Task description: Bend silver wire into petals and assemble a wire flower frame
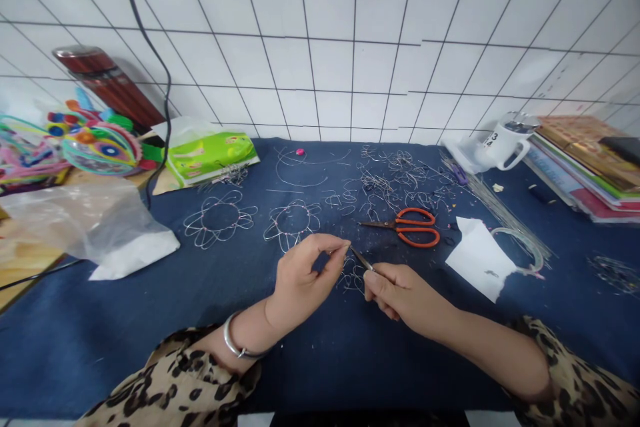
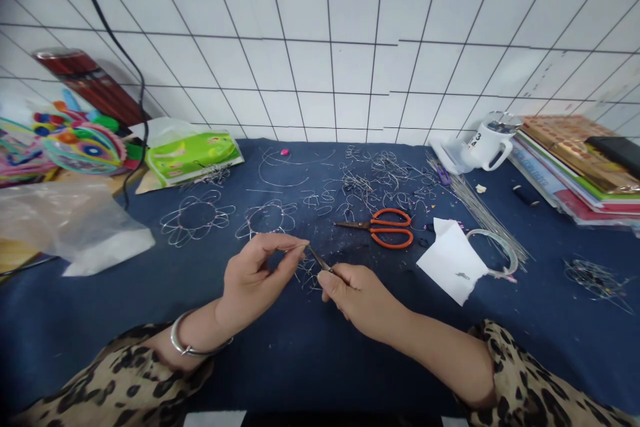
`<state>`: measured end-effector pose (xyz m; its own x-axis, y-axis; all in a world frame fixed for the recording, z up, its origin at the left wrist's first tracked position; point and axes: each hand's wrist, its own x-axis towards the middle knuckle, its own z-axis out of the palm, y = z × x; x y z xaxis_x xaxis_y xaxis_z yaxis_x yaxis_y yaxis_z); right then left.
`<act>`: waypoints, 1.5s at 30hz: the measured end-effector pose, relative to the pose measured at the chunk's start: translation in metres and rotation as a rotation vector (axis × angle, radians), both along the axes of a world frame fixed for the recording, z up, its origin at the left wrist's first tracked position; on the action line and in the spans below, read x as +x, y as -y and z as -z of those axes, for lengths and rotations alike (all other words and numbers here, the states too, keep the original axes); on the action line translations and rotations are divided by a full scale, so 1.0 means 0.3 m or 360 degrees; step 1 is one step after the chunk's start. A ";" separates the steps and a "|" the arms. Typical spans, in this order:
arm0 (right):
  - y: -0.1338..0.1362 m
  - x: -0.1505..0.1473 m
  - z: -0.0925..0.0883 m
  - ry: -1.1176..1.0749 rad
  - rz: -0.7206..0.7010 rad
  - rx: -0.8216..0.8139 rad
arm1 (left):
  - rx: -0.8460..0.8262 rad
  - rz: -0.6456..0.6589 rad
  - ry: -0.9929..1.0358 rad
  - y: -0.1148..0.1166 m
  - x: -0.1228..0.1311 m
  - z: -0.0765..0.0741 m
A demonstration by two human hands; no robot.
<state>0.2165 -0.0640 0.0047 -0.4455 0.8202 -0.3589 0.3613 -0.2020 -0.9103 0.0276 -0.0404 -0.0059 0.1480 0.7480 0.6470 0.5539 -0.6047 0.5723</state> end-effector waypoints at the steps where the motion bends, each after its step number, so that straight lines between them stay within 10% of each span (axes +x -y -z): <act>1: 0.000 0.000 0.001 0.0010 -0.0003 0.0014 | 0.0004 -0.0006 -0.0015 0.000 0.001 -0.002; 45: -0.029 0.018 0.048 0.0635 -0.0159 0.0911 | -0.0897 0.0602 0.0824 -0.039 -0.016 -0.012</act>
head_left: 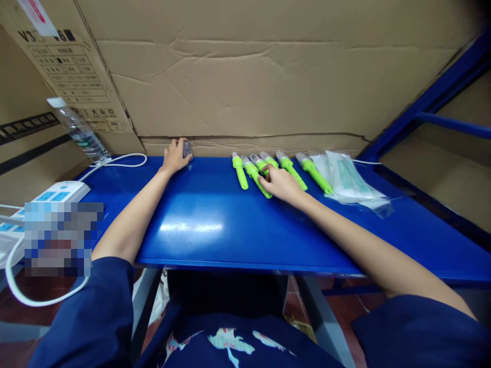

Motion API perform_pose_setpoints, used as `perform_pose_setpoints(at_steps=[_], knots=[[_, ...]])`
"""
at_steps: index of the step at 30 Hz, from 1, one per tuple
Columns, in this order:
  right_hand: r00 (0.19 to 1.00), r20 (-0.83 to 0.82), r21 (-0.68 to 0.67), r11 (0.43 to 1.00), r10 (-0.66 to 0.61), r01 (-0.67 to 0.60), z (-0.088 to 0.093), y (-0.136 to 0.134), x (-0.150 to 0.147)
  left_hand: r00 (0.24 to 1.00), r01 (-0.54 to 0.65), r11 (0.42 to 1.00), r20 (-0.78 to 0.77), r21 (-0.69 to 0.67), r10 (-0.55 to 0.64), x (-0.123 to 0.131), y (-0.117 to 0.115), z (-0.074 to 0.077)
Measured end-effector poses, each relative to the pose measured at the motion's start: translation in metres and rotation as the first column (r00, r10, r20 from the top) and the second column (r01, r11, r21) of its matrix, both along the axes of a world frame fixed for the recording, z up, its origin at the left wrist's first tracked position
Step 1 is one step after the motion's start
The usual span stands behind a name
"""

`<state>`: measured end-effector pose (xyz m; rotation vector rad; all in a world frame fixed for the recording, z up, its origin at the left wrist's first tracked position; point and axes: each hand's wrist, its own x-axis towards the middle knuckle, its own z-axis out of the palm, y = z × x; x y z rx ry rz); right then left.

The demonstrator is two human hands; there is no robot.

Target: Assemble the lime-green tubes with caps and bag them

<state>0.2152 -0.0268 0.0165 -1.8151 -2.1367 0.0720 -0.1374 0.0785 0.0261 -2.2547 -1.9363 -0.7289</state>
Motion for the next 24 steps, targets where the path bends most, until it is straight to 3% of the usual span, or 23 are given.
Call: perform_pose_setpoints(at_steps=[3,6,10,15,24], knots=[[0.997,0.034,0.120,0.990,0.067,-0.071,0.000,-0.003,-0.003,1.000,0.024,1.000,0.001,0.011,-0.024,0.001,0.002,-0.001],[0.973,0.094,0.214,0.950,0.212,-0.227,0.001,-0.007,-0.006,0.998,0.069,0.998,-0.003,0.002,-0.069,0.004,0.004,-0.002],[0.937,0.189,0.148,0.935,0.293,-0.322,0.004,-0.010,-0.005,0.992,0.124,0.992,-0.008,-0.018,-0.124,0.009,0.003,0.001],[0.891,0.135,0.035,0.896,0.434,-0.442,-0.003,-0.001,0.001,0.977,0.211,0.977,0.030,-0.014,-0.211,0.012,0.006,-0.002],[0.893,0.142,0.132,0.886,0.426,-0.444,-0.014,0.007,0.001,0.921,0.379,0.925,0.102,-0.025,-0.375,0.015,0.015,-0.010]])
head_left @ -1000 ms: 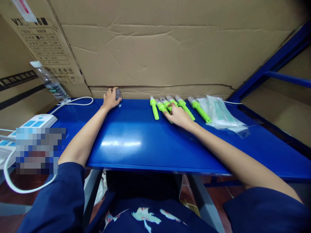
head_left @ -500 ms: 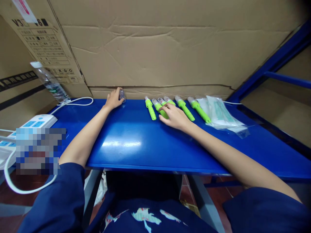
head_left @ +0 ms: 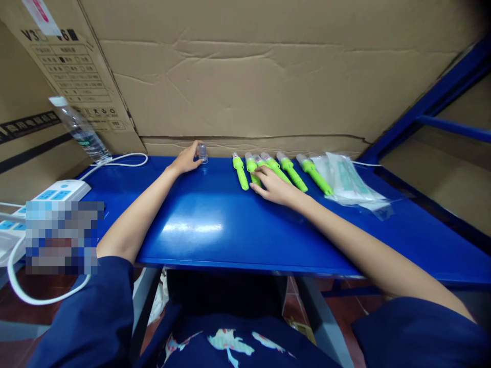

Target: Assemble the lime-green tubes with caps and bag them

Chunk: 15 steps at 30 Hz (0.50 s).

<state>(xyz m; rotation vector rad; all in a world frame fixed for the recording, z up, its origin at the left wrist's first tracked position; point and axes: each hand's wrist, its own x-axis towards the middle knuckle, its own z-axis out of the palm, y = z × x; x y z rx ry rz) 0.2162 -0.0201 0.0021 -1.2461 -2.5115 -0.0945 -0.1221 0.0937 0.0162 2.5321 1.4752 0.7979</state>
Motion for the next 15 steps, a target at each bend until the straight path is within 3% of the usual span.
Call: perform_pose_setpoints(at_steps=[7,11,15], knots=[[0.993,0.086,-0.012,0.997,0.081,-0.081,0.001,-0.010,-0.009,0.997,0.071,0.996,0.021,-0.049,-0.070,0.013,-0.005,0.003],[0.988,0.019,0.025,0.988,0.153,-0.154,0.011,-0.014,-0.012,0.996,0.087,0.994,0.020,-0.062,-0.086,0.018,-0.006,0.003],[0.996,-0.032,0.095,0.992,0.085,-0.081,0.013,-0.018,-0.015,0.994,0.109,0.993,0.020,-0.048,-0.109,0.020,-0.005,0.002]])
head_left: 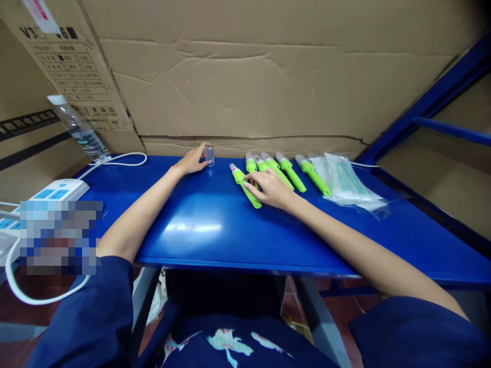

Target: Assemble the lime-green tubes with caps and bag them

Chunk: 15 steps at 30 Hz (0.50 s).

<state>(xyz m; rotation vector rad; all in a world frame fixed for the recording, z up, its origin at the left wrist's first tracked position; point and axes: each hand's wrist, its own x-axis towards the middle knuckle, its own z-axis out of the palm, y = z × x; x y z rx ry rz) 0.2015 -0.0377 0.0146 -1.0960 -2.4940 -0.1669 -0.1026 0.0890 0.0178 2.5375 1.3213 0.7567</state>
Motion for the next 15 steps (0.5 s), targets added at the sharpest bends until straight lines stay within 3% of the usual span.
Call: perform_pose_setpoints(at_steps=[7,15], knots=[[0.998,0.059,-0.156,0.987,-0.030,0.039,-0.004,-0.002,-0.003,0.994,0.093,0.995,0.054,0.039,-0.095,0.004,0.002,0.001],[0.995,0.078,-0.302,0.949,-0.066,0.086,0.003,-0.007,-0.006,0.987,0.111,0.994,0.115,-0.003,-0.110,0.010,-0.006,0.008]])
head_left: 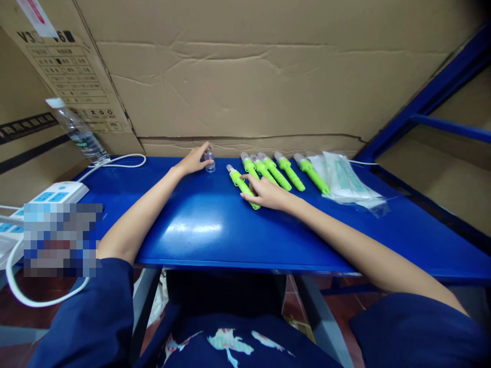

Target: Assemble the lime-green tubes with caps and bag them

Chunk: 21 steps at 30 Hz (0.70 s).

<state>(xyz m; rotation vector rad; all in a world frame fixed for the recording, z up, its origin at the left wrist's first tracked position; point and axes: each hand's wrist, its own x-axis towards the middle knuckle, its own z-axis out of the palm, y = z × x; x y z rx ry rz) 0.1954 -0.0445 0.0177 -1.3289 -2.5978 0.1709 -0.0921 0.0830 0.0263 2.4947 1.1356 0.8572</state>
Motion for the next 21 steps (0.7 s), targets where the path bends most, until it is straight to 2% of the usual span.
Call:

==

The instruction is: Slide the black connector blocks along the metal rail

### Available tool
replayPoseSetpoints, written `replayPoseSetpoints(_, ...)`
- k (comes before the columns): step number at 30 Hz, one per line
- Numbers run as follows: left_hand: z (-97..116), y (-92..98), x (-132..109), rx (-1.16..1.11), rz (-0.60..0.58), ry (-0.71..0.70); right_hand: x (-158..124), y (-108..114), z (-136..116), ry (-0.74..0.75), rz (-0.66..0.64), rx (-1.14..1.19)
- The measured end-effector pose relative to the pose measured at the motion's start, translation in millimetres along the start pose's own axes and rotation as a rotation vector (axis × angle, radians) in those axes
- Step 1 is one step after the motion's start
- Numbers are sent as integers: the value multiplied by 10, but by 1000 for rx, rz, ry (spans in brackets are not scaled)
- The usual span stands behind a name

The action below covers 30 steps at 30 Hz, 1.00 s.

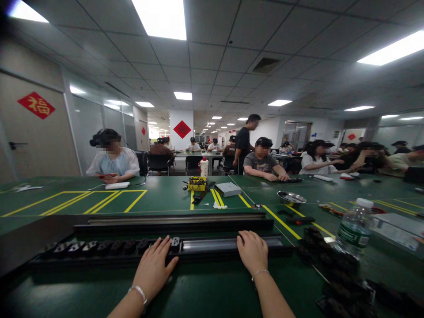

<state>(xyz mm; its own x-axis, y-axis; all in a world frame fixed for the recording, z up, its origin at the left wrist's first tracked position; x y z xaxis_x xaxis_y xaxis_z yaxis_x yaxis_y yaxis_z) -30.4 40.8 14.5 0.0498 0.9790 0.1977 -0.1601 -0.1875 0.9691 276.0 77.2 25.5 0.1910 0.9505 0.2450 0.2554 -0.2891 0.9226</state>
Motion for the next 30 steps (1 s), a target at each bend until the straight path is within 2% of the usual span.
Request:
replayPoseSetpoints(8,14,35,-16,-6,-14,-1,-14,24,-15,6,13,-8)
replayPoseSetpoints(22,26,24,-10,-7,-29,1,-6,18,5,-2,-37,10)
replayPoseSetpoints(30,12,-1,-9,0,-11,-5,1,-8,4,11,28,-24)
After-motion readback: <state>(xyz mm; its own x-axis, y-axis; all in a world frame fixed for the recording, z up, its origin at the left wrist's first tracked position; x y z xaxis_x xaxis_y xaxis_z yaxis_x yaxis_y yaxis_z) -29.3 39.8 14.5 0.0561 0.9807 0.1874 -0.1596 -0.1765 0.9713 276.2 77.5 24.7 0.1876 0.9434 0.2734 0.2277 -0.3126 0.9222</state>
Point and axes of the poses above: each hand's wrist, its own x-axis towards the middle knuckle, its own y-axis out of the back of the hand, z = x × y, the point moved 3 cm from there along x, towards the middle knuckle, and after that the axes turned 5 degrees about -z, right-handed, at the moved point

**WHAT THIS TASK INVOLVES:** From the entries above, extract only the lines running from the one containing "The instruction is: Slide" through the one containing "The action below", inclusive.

**RESULT FOR THIS EXERCISE:**
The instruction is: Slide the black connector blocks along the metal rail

### Available tool
replayPoseSetpoints, written `replayPoseSetpoints(_, ...)`
- k (comes before the columns): step number at 30 Hz, one per line
- Numbers run as follows: left_hand: z (-97..116), y (-92..98), x (-132..109), rx (-1.16..1.11), rz (-0.60..0.58), ry (-0.71..0.70); right_hand: x (-158..124), y (-108..114), z (-136..116), ry (-0.74..0.75), rz (-0.66..0.64), rx (-1.14..1.19)
- The measured end-effector pose relative to the pose measured at the motion's start, translation in millimetres along the start pose's own axes and rotation as a rotation vector (axis × angle, radians) in those axes
- Step 1 is one step after the motion's start
- Numbers are sent as integers: the value multiplied by 10, but by 1000 for rx, rz, ry (spans in brackets are not scaled)
- The usual span stands behind a name

The action below covers 30 steps at 30 Hz, 1.00 s.

There is nothing else to the answer.